I wiped my tears away as he tried to do the same. I held his hands and took them off of my face. His hands which had bought so much electric uncertainty and now they felt like such heavy weights in my palms.

"I know." I let go off his hands.

He opened his mouth to say something and I nodded, I understood, I understood that he didn't love me. That made perfect sense, why would he? 

"I know. Don't worry, I know." Was all I could manage.

"Cara don't go. Come on let's go for a walk - we, we, we can get a coffee some fresh air let's talk about this." I shook my head. He tried to catch my hand. 

"Please."

His eyes looked like such wonderfully and exquisitely hopeless little pools of shadow. 

My mouth curled into the smallest smile I could muster as my last tear fell.

"See you around. Timothée."

Once I got into my apartment no more tears came. 

I turned on the shower and stepped into the scorching water and let it wash it all away.

 
"Cara? How come you're still here?" Lucie called from outside the bathroom.

"I'm tired."

"Okay, well, don't forget we're going out tonight so maybe have a nap and then we'll get going?" 

She called.

I could hear her running around the apartment jiggling her keys and chucking stuff in her bag.

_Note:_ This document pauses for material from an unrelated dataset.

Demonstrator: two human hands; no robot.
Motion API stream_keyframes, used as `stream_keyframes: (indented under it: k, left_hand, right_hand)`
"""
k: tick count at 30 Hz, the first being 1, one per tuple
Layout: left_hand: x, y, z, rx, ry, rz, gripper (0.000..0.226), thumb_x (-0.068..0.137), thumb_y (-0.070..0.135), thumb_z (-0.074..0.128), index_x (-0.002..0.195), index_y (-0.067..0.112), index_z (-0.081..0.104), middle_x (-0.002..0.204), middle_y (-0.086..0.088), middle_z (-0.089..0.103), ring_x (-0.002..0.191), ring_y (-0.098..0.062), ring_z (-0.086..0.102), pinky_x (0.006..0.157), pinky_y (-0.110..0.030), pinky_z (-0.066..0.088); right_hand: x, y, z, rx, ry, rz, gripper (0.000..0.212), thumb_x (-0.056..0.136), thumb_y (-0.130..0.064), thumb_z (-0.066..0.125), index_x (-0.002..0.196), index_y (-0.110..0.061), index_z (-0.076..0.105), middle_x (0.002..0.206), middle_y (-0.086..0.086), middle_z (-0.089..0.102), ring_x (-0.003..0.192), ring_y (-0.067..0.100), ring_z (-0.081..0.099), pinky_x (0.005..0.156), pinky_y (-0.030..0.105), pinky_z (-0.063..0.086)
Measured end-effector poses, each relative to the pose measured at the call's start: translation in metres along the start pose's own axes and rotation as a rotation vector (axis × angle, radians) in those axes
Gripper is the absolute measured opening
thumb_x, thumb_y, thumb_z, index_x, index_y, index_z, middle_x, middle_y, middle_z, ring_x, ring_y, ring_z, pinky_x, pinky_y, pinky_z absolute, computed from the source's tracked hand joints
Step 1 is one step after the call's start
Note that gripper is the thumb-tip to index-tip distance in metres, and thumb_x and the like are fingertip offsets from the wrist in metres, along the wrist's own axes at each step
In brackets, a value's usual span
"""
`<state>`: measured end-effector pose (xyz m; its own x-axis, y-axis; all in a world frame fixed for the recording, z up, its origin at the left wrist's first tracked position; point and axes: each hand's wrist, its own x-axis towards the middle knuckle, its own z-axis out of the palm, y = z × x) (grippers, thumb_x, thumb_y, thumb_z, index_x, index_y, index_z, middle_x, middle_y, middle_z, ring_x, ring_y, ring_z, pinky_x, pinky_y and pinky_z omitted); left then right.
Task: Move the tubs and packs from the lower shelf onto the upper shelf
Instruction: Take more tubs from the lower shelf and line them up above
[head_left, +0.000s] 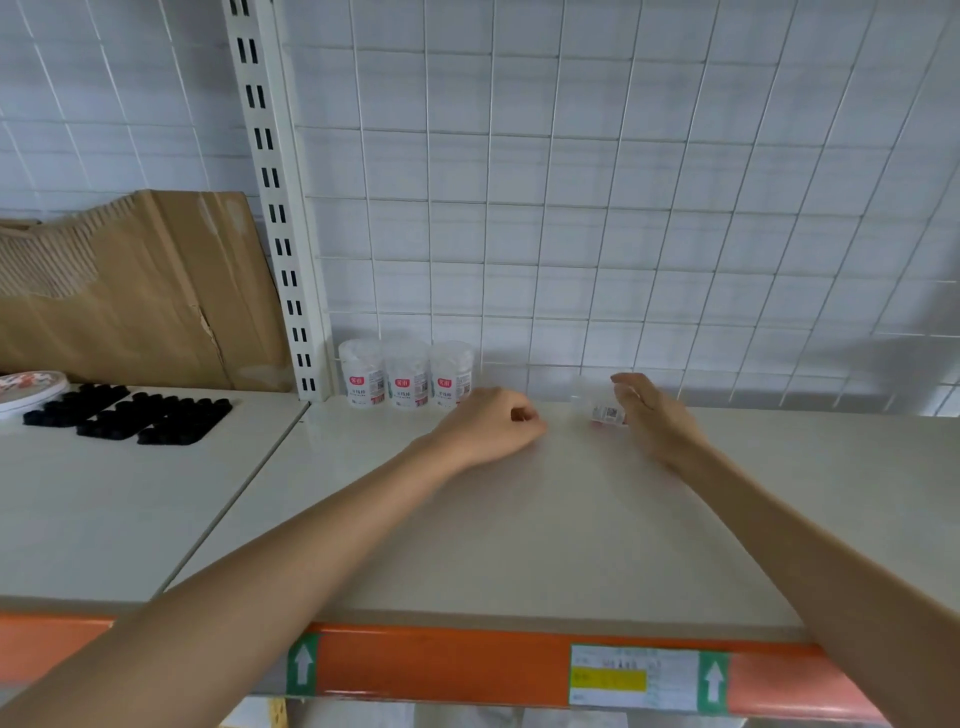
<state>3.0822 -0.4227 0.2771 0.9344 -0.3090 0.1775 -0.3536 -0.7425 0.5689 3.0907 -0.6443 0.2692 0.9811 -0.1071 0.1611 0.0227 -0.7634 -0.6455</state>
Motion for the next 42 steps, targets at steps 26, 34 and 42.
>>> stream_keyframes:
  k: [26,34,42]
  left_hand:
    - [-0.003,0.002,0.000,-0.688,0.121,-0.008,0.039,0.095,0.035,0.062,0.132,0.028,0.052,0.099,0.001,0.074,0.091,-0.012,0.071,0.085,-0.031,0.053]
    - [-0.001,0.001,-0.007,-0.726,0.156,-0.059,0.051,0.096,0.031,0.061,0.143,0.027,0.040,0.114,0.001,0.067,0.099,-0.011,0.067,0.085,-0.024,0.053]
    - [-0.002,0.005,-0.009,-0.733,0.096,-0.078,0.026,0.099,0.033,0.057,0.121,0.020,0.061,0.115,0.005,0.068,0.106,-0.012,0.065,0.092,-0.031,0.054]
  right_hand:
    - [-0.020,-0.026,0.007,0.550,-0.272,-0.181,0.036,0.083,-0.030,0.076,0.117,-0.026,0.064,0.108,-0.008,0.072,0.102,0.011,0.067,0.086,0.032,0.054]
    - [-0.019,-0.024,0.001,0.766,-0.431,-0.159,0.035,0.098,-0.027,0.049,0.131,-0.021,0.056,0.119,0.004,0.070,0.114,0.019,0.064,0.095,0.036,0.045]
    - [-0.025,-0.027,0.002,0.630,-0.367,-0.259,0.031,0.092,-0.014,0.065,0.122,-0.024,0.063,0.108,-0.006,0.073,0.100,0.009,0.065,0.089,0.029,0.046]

"I'm out now. Ooh! I'm borrowing your lipstick, okay, I gotta go. Love you! Bye!"

And then, the apartment became silent.

Once more with the sounds of the door closing. 

I wrapped myself in a warm towel and put a face mask on whilst I lit a cigarette.

I saw a notification pop up. It was a text from Lucie.

I just saw Timothée in our building. He looks a wreck. Are you okay? Call me whenever you need. Luh u always xx

I replied:

I'm fine. Don't worry about me. We'll have fun tonight. X

I flopped onto the sofa and felt the sudden urge to download Instagram.

An overwhelming amount of numbness had succumbed my emotions and I loved it. 

I felt nothing. I didn't feel broken, I didn't feel destroyed. I was just numb.

That's when I got a text from Timothée:

Please, please, don't do this Cara.

I smirked bitterly.

I was doing this? Are you kidding me?

I thought - you did this Timothée. I love you, what more do you want from me?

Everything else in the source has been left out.